▸ Task statement: Using the listing below, set down exactly the lines starting at the line that contains "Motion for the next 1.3" and ending at the line that contains "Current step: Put", both included, and no others.

▸ Listed records:
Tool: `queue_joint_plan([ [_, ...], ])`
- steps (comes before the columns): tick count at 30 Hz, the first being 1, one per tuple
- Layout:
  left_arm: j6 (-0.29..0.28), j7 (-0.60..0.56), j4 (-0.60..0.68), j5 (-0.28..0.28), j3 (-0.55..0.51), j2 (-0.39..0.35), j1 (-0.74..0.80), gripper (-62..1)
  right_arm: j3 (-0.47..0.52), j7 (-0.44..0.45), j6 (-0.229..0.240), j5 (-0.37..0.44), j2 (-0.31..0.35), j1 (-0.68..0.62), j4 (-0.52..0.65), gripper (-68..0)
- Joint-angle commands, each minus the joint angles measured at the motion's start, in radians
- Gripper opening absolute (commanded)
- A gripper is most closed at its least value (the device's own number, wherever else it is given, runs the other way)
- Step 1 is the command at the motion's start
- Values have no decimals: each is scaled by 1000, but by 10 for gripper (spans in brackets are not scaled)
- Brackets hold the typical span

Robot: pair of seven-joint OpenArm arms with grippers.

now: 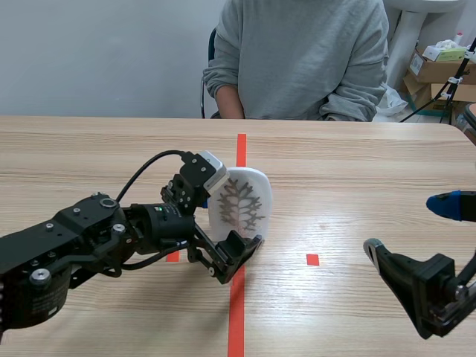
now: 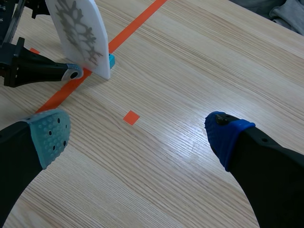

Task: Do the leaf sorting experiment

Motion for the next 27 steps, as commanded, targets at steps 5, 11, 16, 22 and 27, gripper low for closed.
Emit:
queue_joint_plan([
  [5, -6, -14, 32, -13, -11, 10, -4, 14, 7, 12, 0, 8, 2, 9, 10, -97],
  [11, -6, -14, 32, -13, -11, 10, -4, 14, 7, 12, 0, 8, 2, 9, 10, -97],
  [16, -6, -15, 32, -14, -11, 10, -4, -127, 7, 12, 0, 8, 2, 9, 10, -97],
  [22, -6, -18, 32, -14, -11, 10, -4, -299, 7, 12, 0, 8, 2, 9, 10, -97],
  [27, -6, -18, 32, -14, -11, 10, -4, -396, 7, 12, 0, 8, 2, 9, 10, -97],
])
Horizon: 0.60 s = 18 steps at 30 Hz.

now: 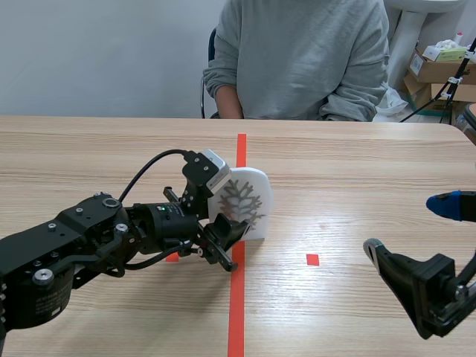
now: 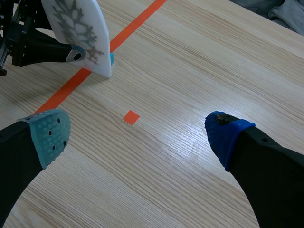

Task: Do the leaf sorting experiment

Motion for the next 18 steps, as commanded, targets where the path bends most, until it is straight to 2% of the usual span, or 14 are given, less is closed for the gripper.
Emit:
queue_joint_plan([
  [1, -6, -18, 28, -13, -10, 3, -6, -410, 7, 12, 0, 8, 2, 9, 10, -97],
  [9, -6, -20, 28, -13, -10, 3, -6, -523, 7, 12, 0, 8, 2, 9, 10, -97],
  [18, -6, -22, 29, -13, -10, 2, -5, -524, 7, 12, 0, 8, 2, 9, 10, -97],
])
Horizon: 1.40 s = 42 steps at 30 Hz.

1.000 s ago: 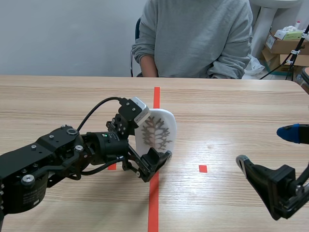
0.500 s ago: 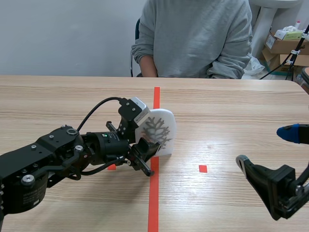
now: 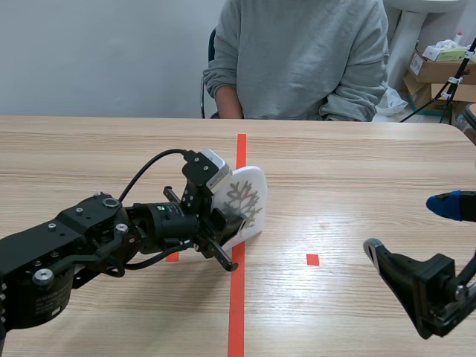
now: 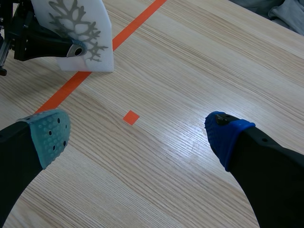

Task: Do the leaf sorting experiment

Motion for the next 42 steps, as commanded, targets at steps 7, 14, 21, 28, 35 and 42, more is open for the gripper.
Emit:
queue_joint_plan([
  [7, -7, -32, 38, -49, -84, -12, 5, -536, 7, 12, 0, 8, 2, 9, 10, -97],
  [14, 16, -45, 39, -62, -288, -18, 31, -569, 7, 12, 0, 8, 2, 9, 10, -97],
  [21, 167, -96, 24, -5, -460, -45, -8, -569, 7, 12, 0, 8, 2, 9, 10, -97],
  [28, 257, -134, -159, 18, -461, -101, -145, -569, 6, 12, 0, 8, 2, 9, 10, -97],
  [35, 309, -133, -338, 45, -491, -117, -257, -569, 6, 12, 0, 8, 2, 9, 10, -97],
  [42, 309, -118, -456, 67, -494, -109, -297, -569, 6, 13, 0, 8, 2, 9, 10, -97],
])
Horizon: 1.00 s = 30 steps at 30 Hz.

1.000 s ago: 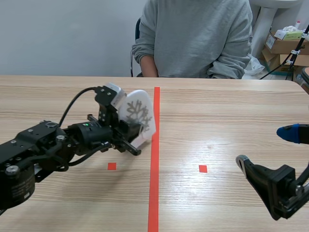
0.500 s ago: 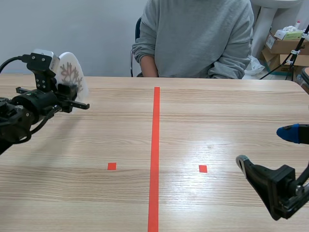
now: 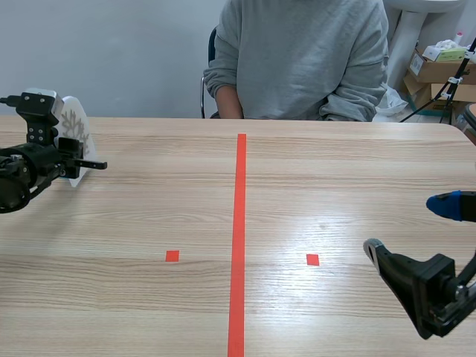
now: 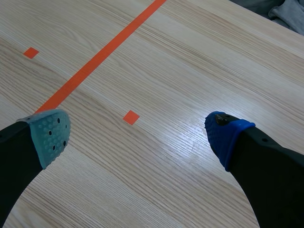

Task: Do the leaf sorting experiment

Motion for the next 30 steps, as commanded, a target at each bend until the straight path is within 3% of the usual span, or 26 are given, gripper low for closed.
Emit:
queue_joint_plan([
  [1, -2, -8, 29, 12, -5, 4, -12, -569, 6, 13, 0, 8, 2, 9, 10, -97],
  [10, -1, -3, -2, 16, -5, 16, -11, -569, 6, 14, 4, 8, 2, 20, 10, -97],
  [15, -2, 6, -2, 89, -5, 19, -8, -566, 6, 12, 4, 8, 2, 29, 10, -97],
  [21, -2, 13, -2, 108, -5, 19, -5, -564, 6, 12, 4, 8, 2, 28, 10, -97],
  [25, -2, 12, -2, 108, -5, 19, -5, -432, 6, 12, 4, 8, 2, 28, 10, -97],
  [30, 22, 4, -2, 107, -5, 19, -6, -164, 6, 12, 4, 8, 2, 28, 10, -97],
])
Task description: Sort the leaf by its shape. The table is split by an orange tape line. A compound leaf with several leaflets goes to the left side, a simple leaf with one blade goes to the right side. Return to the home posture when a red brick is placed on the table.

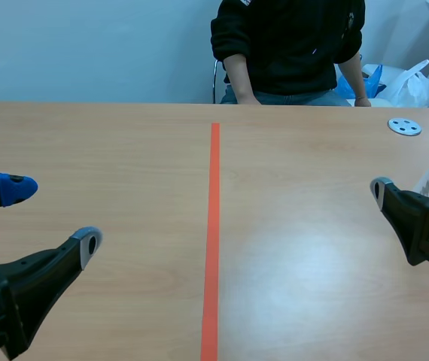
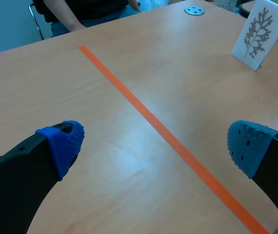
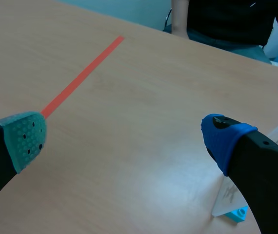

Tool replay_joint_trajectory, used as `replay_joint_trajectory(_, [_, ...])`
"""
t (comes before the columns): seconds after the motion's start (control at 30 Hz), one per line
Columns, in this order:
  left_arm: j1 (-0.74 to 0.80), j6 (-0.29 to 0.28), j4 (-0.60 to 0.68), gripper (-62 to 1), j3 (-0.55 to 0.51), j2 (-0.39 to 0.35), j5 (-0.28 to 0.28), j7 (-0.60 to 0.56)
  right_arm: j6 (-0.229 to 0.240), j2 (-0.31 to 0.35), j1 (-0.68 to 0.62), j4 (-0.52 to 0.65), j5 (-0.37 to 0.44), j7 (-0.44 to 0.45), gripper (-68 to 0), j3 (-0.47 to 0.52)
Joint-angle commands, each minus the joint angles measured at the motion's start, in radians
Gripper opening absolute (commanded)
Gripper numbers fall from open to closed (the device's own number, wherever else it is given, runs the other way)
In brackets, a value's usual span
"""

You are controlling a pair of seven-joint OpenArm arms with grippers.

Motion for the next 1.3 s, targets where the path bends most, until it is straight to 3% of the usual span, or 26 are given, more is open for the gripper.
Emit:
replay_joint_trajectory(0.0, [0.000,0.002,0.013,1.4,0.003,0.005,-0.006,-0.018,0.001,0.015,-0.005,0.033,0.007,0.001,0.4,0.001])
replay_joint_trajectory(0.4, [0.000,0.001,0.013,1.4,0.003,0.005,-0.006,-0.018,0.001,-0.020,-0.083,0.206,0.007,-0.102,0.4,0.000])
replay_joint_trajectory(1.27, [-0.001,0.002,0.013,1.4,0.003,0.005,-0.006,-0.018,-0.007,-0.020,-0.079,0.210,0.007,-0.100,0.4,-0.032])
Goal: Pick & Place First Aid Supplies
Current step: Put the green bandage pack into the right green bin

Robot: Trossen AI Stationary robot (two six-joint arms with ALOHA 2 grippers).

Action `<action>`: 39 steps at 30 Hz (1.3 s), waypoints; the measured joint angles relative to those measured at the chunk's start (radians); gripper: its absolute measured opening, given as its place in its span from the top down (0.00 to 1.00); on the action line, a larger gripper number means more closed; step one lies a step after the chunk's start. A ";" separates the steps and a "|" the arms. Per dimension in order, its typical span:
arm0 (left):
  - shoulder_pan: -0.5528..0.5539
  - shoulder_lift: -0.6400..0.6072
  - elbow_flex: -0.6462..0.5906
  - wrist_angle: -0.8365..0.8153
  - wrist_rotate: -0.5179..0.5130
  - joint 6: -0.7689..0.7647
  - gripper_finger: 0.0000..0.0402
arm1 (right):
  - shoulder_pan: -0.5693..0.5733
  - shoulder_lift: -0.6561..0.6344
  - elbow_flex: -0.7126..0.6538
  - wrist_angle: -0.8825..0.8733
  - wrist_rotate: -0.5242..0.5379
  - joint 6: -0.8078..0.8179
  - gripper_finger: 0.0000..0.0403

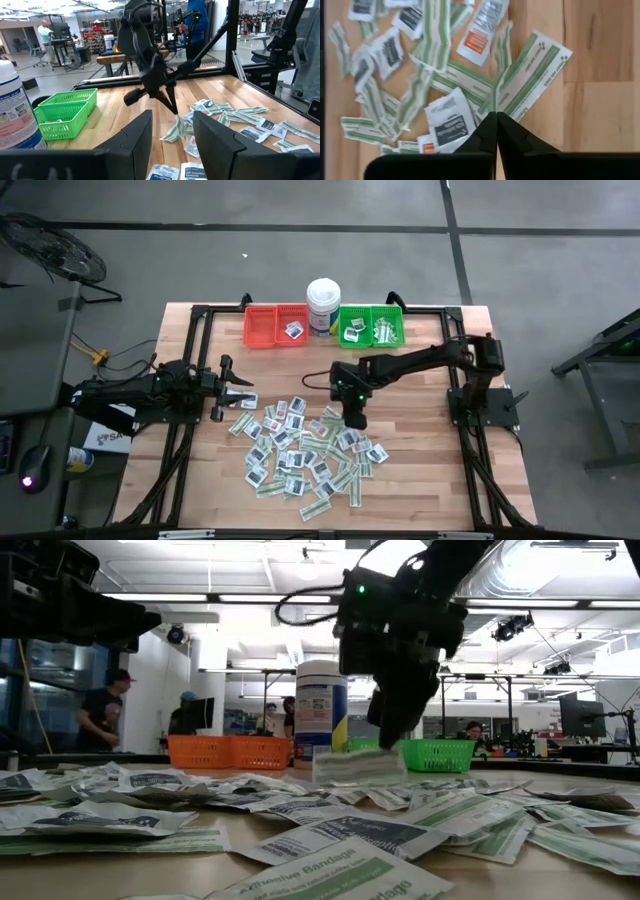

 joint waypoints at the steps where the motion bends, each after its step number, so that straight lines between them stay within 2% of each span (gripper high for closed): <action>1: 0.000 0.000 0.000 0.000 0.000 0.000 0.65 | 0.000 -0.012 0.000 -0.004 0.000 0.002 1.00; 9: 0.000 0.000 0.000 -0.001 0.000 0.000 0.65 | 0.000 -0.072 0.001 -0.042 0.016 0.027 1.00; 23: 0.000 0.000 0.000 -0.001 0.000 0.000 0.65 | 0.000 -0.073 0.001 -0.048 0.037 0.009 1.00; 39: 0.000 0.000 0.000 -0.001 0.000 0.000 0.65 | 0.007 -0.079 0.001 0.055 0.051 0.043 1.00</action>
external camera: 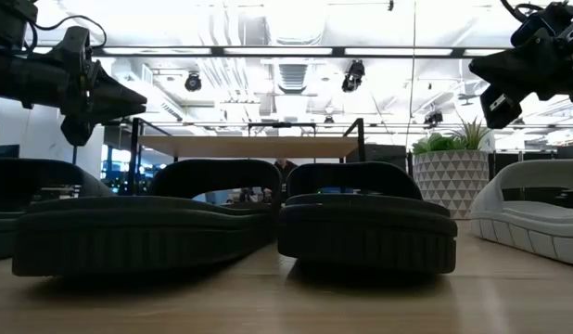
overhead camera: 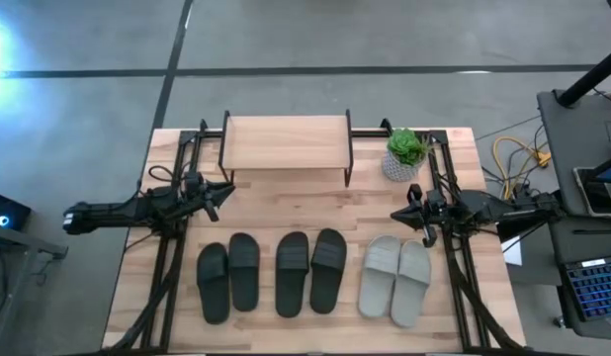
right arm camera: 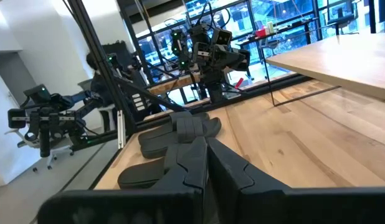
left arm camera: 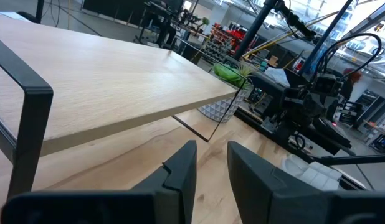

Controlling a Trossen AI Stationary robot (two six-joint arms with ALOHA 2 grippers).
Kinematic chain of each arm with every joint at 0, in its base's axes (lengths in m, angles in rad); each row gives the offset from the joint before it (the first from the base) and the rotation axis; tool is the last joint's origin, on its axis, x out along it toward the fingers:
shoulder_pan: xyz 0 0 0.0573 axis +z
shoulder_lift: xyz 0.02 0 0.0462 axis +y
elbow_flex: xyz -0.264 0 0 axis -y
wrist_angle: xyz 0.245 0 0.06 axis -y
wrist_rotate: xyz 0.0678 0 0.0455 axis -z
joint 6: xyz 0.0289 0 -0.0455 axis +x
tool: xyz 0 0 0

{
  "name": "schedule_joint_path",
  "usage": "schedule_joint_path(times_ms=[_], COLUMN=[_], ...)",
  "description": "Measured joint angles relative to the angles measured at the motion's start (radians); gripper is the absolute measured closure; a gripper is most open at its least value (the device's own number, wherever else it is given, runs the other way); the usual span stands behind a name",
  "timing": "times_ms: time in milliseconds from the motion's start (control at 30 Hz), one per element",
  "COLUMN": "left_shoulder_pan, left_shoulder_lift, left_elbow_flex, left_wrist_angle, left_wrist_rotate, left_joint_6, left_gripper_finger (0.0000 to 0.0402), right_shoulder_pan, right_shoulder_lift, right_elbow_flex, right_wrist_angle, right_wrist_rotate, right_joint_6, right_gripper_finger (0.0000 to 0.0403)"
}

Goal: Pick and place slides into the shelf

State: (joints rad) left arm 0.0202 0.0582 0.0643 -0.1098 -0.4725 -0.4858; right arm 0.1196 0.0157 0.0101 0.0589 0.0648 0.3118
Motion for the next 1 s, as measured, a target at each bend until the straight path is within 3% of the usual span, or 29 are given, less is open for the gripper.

▸ Your response:
Motion for the next 1.3 s, targets where the path bends most, until it is straight to 3% of the usual span, or 26 are given, more is open for the gripper.
Emit:
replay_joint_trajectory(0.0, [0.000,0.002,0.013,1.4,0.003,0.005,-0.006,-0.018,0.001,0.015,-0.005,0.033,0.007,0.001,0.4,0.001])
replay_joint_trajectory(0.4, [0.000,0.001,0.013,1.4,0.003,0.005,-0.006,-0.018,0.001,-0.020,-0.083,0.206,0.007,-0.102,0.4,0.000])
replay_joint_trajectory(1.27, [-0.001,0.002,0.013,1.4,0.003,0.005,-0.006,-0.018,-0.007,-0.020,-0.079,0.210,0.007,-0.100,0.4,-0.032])
Goal: Pick & Place First Aid Supplies
Current step: Put the green bandage pack into the right green bin

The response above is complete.